Our bodies need far more potassium than sodium each day, but the typical US diet is just the opposite: Americans average about 3,300 milligrams of sodium per day, about 75 percent of which comes from processed foods, while only getting about 2,900 milligrams of potassium each day. (3,4)
A recent study in Archives of Internal Medicine provides more evidence that high salt diets have negative effects on health, and found that:
- People who eat high sodium, low potassium diets have a higher risk of dying a heart attack or from any cause.
- People can make a key dietary change to help lower their risk: Eat more fresh vegetables and fruits, which are naturally high in potassium and low in sodium—and eat less bread, cheese, and processed meat, as these and other processed foods are high in sodium and low in potassium. (5)
In this study, people with the highest sodium intakes had a 20 percent higher risk of death from any cause than people with the lowest sodium intakes. People with the highest potassium intakes had a 20 percent lower risk of dying than people with the lowest intakes. But what may be even more important for health is the relationship of sodium to potassium in the diet: People with the highest ratio of sodium to potassium in their diets had double the risk of dying of a heart attack than people with the lowest ratio, and they had a 50 percent higher risk of death from any cause. (5)
Besides contributing to high blood pressure, consuming high amounts of sodium can also lead to stroke, heart disease, and heart failure.

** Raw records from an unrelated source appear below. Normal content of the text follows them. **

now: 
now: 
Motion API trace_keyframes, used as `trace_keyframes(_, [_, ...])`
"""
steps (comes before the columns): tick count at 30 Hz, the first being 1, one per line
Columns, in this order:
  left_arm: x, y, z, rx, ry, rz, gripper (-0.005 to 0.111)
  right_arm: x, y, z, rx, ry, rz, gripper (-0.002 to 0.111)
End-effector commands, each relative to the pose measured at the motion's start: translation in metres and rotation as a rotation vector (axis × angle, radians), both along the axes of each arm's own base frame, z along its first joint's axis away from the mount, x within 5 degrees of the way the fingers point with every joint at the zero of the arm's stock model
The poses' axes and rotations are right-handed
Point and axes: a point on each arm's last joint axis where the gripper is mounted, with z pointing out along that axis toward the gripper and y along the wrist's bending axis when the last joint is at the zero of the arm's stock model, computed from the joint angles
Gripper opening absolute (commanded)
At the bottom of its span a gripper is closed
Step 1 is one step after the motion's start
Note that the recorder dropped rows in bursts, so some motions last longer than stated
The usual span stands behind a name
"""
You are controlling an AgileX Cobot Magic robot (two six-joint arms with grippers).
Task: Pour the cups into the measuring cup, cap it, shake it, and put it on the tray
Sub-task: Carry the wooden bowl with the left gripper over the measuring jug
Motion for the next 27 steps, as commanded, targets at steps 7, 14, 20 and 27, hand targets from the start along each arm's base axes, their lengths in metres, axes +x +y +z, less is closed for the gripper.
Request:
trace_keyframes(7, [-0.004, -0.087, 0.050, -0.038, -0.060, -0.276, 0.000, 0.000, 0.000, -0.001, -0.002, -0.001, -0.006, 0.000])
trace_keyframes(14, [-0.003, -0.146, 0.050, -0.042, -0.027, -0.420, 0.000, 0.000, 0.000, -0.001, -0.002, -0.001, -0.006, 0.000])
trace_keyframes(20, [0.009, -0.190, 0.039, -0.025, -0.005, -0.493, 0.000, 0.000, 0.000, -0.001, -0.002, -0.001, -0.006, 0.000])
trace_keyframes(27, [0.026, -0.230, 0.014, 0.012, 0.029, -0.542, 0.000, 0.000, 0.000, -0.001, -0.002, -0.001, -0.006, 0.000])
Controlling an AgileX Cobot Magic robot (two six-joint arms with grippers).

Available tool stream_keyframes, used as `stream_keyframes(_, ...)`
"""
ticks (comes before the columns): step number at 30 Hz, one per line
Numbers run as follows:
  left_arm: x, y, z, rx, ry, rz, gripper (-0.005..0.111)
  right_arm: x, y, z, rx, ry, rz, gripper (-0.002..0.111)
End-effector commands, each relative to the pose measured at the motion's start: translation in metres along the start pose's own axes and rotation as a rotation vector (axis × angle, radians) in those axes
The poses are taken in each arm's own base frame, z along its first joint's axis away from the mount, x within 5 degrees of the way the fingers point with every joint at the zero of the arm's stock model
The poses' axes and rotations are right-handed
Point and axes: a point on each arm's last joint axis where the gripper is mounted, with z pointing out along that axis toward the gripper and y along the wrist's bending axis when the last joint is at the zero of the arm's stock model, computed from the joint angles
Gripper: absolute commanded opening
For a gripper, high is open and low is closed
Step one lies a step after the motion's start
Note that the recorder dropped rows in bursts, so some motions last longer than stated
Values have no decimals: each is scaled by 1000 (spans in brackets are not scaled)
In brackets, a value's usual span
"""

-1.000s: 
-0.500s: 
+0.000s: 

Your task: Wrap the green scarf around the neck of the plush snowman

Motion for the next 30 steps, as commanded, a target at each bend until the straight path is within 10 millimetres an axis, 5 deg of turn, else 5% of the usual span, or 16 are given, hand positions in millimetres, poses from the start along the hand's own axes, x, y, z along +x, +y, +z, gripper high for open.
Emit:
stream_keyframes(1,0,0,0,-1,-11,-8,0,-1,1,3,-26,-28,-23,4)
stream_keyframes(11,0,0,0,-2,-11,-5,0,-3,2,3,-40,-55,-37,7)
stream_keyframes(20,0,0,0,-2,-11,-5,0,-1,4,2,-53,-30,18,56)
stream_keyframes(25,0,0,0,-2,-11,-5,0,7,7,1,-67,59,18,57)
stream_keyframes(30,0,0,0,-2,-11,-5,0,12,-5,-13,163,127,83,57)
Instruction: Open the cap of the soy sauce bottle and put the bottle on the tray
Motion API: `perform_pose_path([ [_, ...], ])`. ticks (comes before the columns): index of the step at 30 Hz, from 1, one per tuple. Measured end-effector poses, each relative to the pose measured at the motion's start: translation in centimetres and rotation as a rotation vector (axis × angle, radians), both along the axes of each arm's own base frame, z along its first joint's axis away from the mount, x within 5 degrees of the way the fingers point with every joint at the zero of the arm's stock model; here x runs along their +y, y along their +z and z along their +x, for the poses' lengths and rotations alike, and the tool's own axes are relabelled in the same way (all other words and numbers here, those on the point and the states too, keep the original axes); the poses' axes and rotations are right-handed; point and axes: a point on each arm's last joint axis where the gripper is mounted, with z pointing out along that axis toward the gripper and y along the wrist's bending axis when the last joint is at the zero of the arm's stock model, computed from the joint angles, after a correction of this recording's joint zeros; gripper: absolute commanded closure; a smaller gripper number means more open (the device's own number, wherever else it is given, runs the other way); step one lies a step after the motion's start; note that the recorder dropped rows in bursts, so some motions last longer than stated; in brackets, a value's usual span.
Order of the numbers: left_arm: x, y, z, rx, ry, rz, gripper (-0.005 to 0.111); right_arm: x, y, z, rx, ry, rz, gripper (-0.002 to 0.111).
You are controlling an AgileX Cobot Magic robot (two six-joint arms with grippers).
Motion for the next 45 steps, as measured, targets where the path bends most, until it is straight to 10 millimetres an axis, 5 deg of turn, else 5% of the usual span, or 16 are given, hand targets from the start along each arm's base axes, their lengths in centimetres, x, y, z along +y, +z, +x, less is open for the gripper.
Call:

Research also shows that reducing sodium lowers cardiovascular disease and death rates over the long term. (6)
3 key studies about sodium and cardiovascular disease:
1. Intersalt: In the 1980s, researchers measured the amount of sodium excreted over a 24-hour period (a good stand-in for salt intake) among more than 10,000 adults from 32 countries. The average was nearly 4,000 milligrams of sodium a day. Yet the range was huge, from 200 milligrams a day among the Yanomamo people of Brazil to 10,300 milligrams in northern Japan. (7) Populations with higher salt consumption had higher average blood pressures and greater increases of blood pressures with age. Four groups of people—the four countries with salt intakes under 1,300 milligrams per day—had low average blood pressures and little or no upward trend of blood pressure with age.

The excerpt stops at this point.